DATA PROVIDED:
--- START ---

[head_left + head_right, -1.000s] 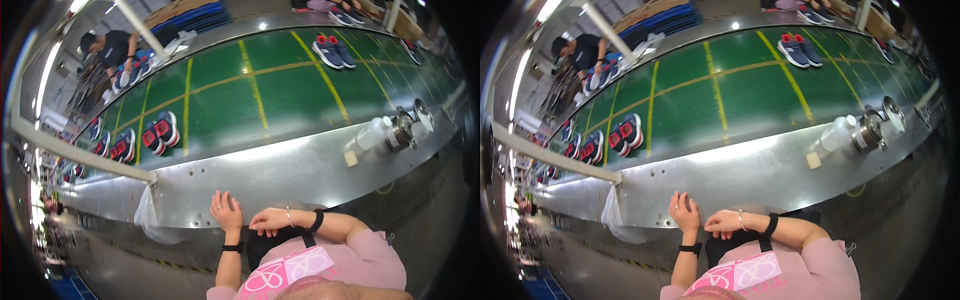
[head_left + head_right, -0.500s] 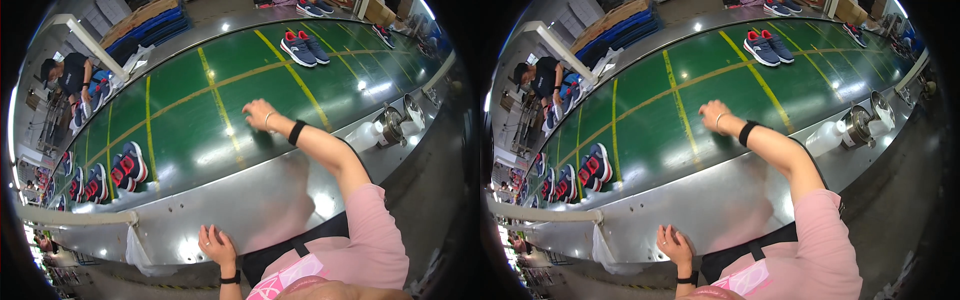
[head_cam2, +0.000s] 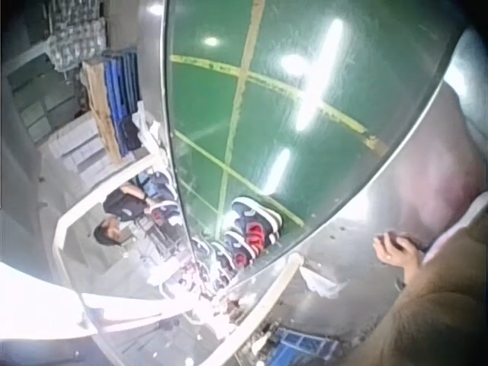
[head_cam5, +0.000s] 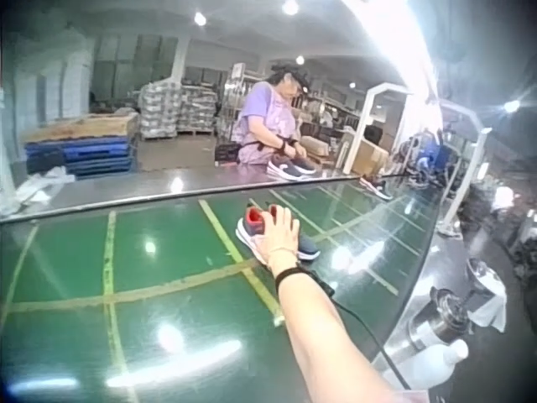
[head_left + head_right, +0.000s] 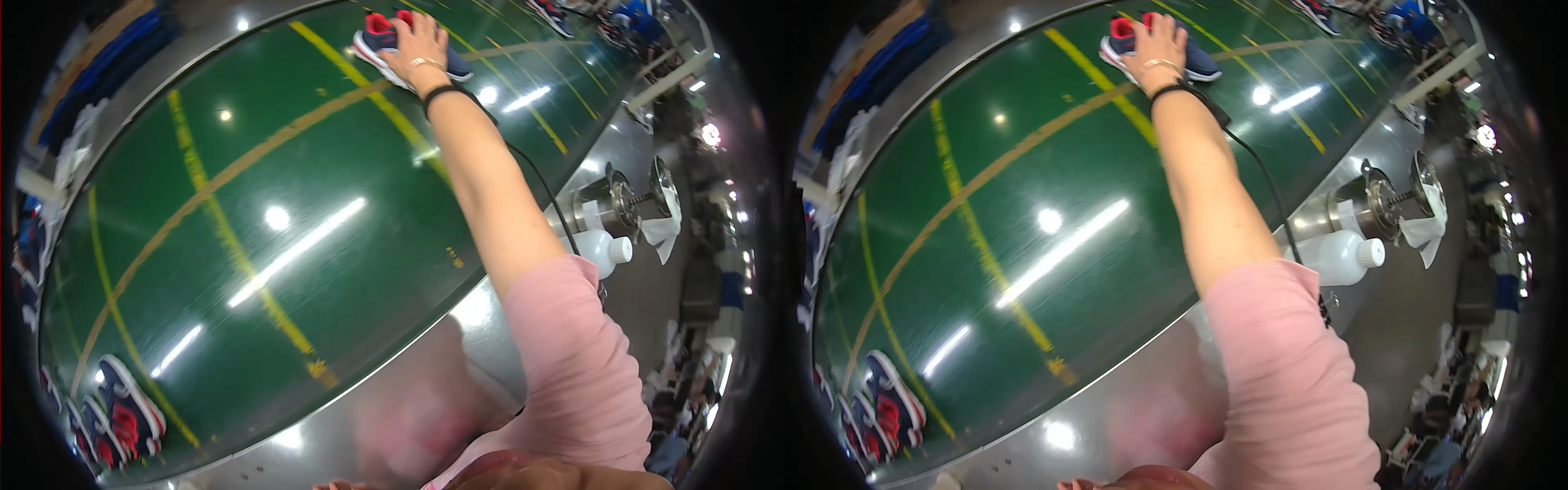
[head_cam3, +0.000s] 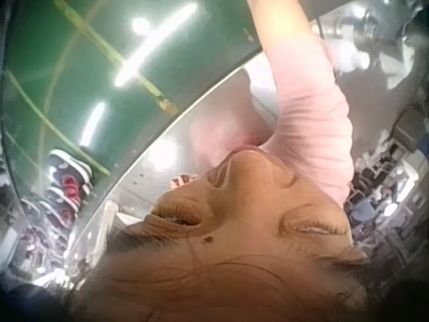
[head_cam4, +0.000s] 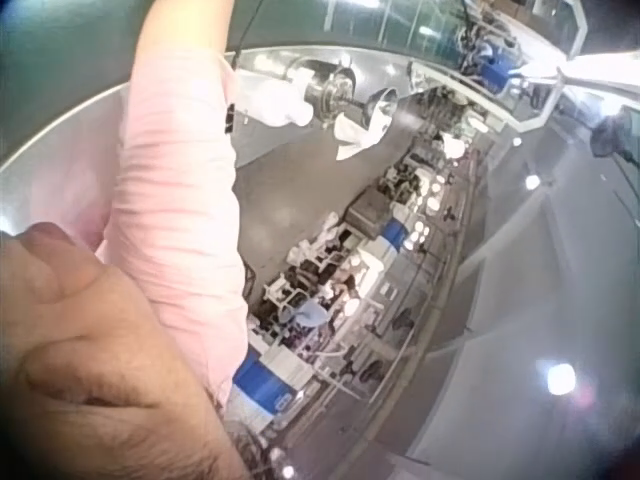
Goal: Checking shoes for quality or defects on a manufacturing production line.
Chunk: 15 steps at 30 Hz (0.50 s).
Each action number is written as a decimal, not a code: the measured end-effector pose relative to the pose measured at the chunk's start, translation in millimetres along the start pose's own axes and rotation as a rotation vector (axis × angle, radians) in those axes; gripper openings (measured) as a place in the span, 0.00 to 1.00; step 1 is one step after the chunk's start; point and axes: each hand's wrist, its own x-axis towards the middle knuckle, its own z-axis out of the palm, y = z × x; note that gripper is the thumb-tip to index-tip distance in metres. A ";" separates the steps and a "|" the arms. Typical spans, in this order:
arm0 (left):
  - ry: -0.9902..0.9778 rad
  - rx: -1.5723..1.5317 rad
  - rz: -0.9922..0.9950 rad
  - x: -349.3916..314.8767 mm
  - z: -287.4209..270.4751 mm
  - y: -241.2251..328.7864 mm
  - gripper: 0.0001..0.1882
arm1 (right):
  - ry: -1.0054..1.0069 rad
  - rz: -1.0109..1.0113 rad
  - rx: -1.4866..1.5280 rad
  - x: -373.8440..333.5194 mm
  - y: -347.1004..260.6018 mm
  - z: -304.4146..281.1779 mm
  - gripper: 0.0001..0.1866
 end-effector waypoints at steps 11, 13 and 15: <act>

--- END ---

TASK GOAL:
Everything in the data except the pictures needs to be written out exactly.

RESPONSE TO THE EXERCISE:
[head_left + head_right, -1.000s] 
[head_left + head_right, -0.500s] 
[head_cam2, +0.000s] 
[head_cam5, +0.000s] 
[head_left + head_right, +0.000s] 
[head_cam3, +0.000s] 
[head_cam4, +0.000s] 
Goal: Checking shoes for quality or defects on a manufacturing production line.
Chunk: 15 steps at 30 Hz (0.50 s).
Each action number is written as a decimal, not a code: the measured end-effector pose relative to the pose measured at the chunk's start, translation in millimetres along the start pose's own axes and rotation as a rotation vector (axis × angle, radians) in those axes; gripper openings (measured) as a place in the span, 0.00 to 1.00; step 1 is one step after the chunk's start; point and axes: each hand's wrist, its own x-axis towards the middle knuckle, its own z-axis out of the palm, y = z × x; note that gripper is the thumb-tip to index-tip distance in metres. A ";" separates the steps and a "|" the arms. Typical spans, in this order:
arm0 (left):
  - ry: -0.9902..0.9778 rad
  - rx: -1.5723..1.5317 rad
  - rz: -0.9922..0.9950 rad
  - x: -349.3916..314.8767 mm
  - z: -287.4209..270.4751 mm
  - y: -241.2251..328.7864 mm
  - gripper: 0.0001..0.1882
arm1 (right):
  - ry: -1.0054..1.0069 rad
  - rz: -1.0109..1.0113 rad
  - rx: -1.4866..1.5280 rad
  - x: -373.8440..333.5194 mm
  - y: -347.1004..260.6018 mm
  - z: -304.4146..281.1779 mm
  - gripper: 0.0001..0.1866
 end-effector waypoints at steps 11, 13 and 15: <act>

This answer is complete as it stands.